- [Instructions to follow] Return, exactly and in full, the lines of the records below starting at the one with "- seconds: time" and ending at the one with "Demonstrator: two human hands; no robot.", and no other lines.

- [Source material]
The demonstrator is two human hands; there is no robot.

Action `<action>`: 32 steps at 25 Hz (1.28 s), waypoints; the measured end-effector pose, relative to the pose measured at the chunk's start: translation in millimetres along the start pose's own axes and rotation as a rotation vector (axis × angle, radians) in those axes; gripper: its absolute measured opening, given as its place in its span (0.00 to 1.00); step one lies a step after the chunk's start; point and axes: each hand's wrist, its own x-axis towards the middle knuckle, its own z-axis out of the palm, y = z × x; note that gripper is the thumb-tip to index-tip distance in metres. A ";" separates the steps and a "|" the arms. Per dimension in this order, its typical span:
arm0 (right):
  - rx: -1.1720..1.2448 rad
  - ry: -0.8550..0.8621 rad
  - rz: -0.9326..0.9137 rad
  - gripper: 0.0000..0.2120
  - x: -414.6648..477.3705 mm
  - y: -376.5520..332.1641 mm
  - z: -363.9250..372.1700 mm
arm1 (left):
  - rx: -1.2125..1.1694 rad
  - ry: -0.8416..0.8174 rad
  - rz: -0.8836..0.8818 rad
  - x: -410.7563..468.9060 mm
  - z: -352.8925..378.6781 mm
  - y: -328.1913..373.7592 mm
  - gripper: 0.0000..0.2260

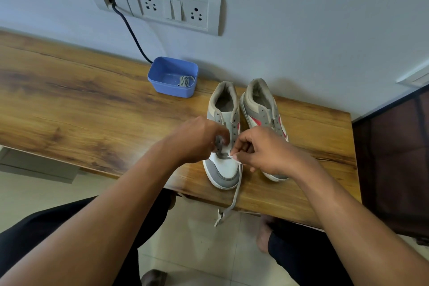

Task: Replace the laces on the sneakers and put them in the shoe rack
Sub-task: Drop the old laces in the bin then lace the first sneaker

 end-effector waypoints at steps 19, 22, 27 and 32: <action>-0.101 0.205 -0.116 0.06 28.9 5.6 33.1 | -0.268 0.140 0.087 -4.4 9.9 -20.1 0.15; -0.094 0.182 -0.063 0.05 32.8 -1.2 34.5 | -0.273 0.163 0.092 -6.7 12.7 -21.4 0.16; -0.141 0.144 -0.058 0.03 34.1 -4.5 33.8 | -0.288 0.186 0.075 -5.2 14.7 -19.9 0.17; -0.070 0.084 0.014 0.03 32.6 -7.4 29.6 | -0.321 0.189 0.073 -3.3 16.9 -21.7 0.19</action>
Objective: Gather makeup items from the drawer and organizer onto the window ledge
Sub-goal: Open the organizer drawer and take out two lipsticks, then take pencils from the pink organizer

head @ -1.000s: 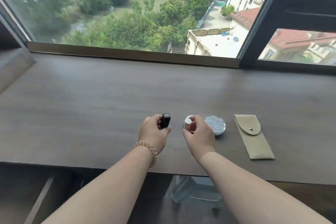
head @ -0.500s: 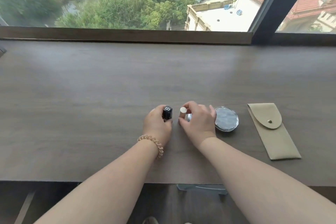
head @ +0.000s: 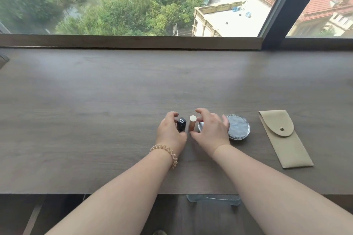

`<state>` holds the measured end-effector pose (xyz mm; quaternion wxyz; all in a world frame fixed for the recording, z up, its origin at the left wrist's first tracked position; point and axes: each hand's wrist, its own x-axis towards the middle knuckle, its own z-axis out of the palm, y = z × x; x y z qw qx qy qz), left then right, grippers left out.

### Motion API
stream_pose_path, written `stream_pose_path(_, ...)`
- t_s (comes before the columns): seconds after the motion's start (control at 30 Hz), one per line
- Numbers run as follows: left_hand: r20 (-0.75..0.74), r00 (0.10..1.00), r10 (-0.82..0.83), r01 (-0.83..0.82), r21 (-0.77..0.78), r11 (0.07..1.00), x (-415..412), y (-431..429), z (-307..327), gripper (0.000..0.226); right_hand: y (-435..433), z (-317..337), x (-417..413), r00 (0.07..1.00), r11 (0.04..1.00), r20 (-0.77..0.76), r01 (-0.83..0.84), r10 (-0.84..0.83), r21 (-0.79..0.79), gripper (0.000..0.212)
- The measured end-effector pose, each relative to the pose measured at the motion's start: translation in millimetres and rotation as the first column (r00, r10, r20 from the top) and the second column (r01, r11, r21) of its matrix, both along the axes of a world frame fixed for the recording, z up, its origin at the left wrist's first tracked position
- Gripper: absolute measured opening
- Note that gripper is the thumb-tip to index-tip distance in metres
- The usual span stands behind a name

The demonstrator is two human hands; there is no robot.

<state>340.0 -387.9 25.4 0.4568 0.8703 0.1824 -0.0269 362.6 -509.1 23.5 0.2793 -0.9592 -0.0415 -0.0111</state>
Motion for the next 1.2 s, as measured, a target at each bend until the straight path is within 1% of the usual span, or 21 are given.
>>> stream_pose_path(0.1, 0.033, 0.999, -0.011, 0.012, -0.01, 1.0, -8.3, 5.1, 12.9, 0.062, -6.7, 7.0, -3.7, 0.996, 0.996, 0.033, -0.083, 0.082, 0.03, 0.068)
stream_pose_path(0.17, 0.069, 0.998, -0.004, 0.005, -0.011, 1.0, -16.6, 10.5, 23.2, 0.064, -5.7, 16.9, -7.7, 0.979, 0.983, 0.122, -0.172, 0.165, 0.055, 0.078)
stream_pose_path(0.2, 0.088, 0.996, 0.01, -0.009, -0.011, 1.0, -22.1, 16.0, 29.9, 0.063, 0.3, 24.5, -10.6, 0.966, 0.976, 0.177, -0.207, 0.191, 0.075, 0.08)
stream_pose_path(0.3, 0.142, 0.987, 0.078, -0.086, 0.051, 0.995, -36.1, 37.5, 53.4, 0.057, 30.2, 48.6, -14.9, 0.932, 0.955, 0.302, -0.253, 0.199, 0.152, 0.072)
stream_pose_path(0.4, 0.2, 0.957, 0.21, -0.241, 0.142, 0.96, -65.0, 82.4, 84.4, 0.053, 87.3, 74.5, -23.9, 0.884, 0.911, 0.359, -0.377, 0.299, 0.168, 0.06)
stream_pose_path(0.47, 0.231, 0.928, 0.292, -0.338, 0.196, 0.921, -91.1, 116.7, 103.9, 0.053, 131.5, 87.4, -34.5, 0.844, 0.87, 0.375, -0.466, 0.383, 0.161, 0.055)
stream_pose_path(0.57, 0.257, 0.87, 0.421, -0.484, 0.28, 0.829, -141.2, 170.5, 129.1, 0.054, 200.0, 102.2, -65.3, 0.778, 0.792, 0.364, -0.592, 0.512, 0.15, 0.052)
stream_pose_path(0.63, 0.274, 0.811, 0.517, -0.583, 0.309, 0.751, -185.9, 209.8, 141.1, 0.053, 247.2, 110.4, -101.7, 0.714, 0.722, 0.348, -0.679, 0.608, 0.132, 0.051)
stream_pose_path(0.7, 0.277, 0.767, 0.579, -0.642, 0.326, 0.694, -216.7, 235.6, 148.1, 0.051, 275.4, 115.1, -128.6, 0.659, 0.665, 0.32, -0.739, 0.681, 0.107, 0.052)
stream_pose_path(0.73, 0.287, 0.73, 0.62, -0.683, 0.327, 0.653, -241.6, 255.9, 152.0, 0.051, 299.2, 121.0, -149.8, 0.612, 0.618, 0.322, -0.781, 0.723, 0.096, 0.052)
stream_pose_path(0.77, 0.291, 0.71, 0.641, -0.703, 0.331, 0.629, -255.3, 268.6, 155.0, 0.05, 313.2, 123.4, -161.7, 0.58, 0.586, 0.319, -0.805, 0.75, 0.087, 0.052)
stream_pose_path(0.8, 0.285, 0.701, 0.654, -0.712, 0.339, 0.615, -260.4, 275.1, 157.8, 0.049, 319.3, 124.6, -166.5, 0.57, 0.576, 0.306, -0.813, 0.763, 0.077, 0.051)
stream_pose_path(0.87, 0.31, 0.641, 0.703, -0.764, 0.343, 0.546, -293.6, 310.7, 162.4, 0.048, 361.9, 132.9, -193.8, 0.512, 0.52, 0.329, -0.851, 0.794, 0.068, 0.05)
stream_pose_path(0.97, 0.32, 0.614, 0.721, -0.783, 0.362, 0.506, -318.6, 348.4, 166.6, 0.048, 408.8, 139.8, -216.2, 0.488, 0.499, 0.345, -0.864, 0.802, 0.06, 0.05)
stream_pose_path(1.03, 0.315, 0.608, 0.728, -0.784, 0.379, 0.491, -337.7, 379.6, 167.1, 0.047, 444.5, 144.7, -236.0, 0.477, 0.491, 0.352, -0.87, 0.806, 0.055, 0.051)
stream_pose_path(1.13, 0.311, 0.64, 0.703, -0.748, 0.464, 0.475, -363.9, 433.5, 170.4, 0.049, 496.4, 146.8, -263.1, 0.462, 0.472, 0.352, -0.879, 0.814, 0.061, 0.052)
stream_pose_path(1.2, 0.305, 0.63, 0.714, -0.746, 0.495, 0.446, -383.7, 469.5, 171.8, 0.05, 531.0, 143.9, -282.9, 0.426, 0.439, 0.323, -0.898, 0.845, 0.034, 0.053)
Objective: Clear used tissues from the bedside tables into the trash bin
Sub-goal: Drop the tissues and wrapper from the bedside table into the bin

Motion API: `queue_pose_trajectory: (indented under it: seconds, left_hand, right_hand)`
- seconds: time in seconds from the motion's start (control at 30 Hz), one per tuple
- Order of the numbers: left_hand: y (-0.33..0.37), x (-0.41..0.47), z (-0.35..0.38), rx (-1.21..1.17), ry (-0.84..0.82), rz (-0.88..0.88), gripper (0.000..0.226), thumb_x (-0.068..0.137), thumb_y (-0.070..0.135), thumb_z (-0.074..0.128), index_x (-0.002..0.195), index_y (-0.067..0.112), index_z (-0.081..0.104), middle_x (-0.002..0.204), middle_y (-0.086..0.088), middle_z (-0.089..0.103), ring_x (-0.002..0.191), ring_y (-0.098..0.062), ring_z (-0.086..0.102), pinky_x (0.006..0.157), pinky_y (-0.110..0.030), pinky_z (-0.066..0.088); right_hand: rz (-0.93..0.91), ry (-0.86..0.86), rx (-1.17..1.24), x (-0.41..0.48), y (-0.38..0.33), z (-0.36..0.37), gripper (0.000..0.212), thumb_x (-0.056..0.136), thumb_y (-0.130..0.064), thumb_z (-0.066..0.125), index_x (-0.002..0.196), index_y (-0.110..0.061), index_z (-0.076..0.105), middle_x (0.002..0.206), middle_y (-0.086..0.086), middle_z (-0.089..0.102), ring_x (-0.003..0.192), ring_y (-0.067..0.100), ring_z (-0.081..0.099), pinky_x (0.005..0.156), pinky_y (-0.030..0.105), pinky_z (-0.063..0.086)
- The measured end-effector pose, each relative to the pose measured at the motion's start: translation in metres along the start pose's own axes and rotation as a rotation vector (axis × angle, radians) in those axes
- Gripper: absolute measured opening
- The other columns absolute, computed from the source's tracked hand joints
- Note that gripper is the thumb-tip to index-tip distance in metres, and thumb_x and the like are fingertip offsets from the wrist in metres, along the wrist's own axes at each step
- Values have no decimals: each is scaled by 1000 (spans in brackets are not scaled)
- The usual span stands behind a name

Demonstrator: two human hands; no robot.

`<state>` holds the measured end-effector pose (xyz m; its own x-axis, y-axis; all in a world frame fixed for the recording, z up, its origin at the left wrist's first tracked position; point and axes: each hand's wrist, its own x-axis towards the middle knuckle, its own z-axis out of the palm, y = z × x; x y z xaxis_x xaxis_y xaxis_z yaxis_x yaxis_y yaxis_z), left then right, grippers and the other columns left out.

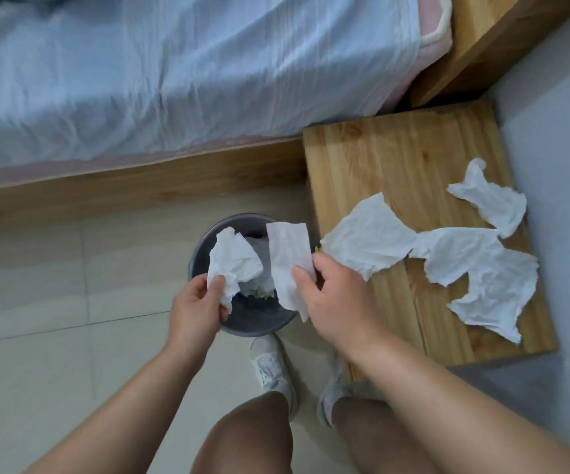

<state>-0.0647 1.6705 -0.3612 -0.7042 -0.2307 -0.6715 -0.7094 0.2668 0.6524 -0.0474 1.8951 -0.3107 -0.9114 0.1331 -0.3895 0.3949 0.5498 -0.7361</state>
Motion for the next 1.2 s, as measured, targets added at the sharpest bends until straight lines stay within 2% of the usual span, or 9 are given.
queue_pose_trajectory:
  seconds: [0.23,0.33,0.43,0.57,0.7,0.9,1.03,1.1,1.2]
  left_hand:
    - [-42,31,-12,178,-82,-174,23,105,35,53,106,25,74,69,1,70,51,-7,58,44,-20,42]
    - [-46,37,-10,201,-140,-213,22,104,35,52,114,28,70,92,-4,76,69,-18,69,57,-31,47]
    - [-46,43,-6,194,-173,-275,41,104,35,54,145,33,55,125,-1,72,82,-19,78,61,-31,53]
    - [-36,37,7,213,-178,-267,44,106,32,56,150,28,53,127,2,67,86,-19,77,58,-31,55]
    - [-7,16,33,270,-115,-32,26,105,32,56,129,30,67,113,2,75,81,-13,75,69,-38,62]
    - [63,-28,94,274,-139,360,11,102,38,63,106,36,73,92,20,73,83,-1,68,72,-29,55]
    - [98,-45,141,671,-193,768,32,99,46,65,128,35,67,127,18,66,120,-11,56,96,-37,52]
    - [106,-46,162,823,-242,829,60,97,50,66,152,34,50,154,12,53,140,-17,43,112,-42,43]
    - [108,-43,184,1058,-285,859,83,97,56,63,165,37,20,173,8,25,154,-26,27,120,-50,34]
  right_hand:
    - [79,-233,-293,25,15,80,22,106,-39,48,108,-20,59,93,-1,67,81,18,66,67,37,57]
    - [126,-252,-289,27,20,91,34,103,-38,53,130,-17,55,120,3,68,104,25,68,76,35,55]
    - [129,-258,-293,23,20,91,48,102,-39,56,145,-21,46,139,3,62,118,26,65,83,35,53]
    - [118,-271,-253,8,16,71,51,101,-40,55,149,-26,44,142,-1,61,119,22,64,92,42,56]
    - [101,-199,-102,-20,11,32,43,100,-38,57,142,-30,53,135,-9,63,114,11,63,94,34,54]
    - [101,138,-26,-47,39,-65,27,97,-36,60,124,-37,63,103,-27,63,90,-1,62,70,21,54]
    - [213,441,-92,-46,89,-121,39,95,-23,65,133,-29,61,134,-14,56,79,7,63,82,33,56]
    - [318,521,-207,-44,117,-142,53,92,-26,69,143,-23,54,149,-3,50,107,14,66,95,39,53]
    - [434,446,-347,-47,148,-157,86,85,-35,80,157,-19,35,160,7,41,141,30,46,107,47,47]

- [Solution to the exercise]
- seconds: time in seconds from the motion's start (control at 30 Hz), one per tuple
- Order of the numbers: left_hand: y (-0.33..0.37), x (-0.41..0.47), z (-0.35..0.38), rx (-1.21..1.17), ry (-0.84..0.82), rz (-0.88..0.88), gripper (0.000..0.226), thumb_x (-0.068..0.137), thumb_y (-0.070..0.135), thumb_z (-0.074..0.128), index_x (-0.002..0.195), index_y (-0.067..0.112), index_z (-0.081..0.104), middle_x (-0.002..0.204), middle_y (-0.086..0.088), middle_z (-0.089..0.103), ring_x (-0.002..0.191), ring_y (-0.098..0.062), ring_z (-0.086..0.102), pinky_x (0.006..0.157), pinky_y (-0.110..0.030), pinky_z (-0.066..0.088); right_hand: rz (-0.93..0.91), ry (-0.86..0.86), rx (-1.17..1.24), x (-0.41..0.48), y (-0.38..0.33), z (-0.36..0.37), gripper (0.000..0.212), thumb_x (-0.056..0.136), thumb_y (-0.130..0.064), thumb_z (-0.066..0.125), index_x (-0.002..0.196), index_y (-0.110..0.061), index_z (-0.076..0.105), middle_x (0.002..0.206), middle_y (-0.086..0.086), middle_z (-0.089..0.102), ring_x (-0.003..0.192), ring_y (-0.067..0.100), ring_z (-0.081..0.099), pinky_x (0.005..0.156), pinky_y (-0.030..0.105), pinky_z (-0.063..0.086)
- The measured end-effector pose, each relative to the pose measured at the motion's start: translation in metres along the start pose's own axes and rotation as a rotation vector (axis × angle, radians) in those axes
- Gripper: absolute measured opening
- The other columns absolute, computed from the source's tracked hand joints
- Note that gripper is the thumb-tip to index-tip distance in metres, and thumb_x and the like are fingertip offsets from the wrist in metres, along the wrist's own axes at each step
- Values have no decimals: each is scaled by 1000 (spans in brackets are not scaled)
- The usual span stands behind a name

Demonstrator: two human hands; no robot.

The exercise was answered completely.